自分の部屋


「大事な物が捨てられる」「大事な物がしまいこまれる」「不用意にコンセントが抜かれる」。これは中学生が親に部屋を掃除されて困った事のランキングの上位だ。

H君は中学2年生。多分に漏れず、留守中に親が勝手に部屋掃除をするので迷惑している。「親が部屋掃除までしてくれるなんて、ありがたい事じゃないか」と言うのは大人の言い分で、H君にとっては迷惑極まりない。13年も生きていれば、誰にも知られたくないヒミツだって出てくるものなのだが、親は理解なんかしちゃくれない。と言うか、する気がないだろう。

ある日、母親の部屋掃除のせいで、友達から借りていたゲームソフトが紛失した。「学校から帰ったら返しに行くね」と約束したのに、帰ってみると部屋が掃除されていて、ゲームソフトの類の物が一切見当たらなくなっていた。母親は午後からは仕事に出ていて留守だ。激怒したH君は、家じゅうの引き出しをひっくり返してゲームソフトを探した。もう探すとこはないだろう、と言うくらい家の中はひっちゃかめっちゃか。全部捨てられてしまったのだろうか。

約束が守れずに「どうしよう」と半泣きになり始めたころ、洗濯機の横に見慣れぬ紙袋を発見した。中には、H君の部屋にあったゲームソフトがごっそりと入っていた。「助かった!」と、胸をなでおろして、返すソフトを手に取って愕然となった。ゲームソフトのケースが割れてしまっていたのだ。日が暮れ始めた頃、H君はソフトを返すはずだった友達に電話をした。ソフトのケースが割れた事を伝えると、友達は「もう絶対貸さない! 弁償してよ!」と激怒。H君は平謝りをするしかなかった。そんな噂は学校中をかけめぐり、H君にゲームソフトを貸してくれる友達は一人もいなくなってしまった。H君は学校での信用を、全く失ってしまったのだった。

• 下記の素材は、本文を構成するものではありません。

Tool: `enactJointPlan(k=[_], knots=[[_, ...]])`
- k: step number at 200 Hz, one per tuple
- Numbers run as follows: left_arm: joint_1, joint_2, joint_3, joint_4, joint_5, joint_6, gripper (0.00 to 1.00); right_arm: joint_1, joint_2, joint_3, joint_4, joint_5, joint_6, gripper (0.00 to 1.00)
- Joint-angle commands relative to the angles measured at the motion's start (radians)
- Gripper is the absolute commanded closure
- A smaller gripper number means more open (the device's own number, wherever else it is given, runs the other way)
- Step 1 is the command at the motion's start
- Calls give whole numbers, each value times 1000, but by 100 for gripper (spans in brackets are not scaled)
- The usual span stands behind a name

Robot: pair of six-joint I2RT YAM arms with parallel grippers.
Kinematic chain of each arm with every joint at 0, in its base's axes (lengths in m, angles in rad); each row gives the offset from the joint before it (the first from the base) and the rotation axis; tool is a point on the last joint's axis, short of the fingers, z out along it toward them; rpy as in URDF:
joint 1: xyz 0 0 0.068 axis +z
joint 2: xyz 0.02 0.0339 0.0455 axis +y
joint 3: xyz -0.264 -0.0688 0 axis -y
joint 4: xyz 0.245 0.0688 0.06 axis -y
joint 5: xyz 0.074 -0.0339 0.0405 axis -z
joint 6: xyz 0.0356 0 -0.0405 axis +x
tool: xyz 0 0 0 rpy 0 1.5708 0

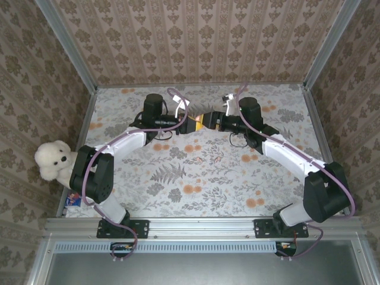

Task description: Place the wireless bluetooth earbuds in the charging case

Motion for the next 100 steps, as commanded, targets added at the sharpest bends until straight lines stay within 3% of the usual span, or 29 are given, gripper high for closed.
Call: enactJointPlan(k=[1,100], knots=[[-5,-16,41,-4,31,33,94,-18,30,-8,-17,14,-22,37],[-4,-38,35,-3,33,35,94,-68,87,-77,56,17,9,41]])
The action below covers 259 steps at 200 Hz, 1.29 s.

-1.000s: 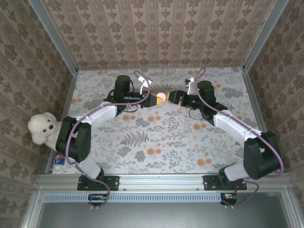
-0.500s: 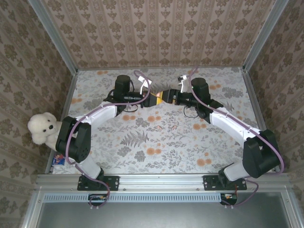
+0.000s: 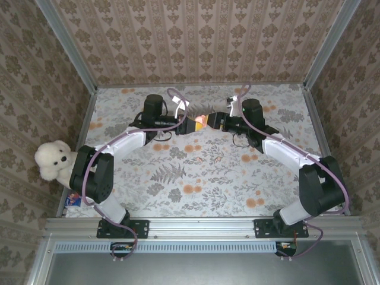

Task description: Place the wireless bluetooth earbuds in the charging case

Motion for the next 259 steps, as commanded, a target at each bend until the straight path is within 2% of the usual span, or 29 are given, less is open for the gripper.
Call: enactJointPlan(k=[1,99,184,259], knots=[[-6,-38,36,48,65,35,94,-3,33,-24,-14,39,7,41],[-8,-37,30,53,51,33,94,17,42,-29,61,-42,50,41],[-9,-33,38,56,45,27,94,30,0,-78,37,-37,21,56],[-12,-30,31,57,53,25,93,31,12,-1,13,-34,22,66]])
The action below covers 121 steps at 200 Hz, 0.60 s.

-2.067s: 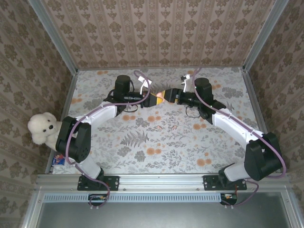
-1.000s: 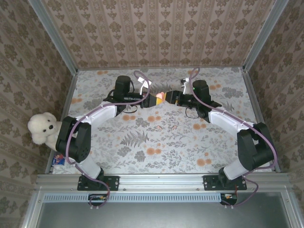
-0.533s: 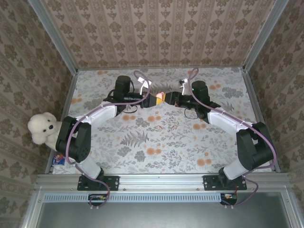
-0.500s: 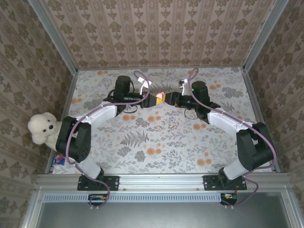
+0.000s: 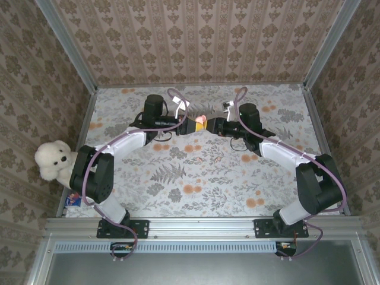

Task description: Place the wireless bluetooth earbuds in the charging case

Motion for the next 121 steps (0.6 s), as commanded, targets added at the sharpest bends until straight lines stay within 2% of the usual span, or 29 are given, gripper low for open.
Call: enactJointPlan(k=[1,84,121], knots=[[-10,-30,31,59,59,26,93,4,2,44,-51,7,-18,66],[-11,-20,36,54,68,28,89,4,6,99,-85,-16,-30,92],[-11,-20,35,51,56,30,72,4,-1,107,-100,-16,-38,99]])
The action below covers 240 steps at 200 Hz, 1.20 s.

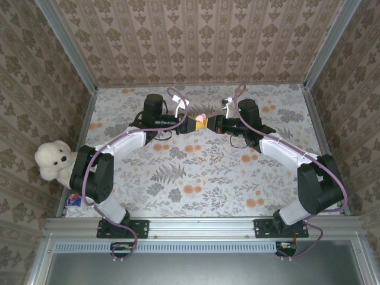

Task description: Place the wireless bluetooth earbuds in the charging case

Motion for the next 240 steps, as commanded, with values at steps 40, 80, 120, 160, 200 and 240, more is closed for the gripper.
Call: enactJointPlan(k=[40,80,120,160,200,240], knots=[[-9,-20,32,25,42,31,56,-1,-10,50,-40,1,-31,100],[-4,-22,31,27,32,31,50,-1,-15,57,-60,7,-41,100],[10,-38,16,37,24,27,45,-1,-22,70,-112,36,-68,100],[51,-78,12,-15,24,62,38,-1,-39,120,-277,118,-178,100],[72,-92,89,-248,22,211,29,0,-24,190,-464,225,-367,100],[78,-37,219,-523,2,380,19,1,14,258,-557,281,-559,100]])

親に文句を言っても「自分で部屋を片付けないから悪い」と言われる。正確には「H君の部屋の片づけ方では、母親が気に入らないから手をだした」のだろうが、母親の態度は「私は悪くない」の頑固一徹。
結局泣き寝入りする事になったH君。自分の部屋にカギをつけたら、父親に往復ビンタで怒鳴りつけられた。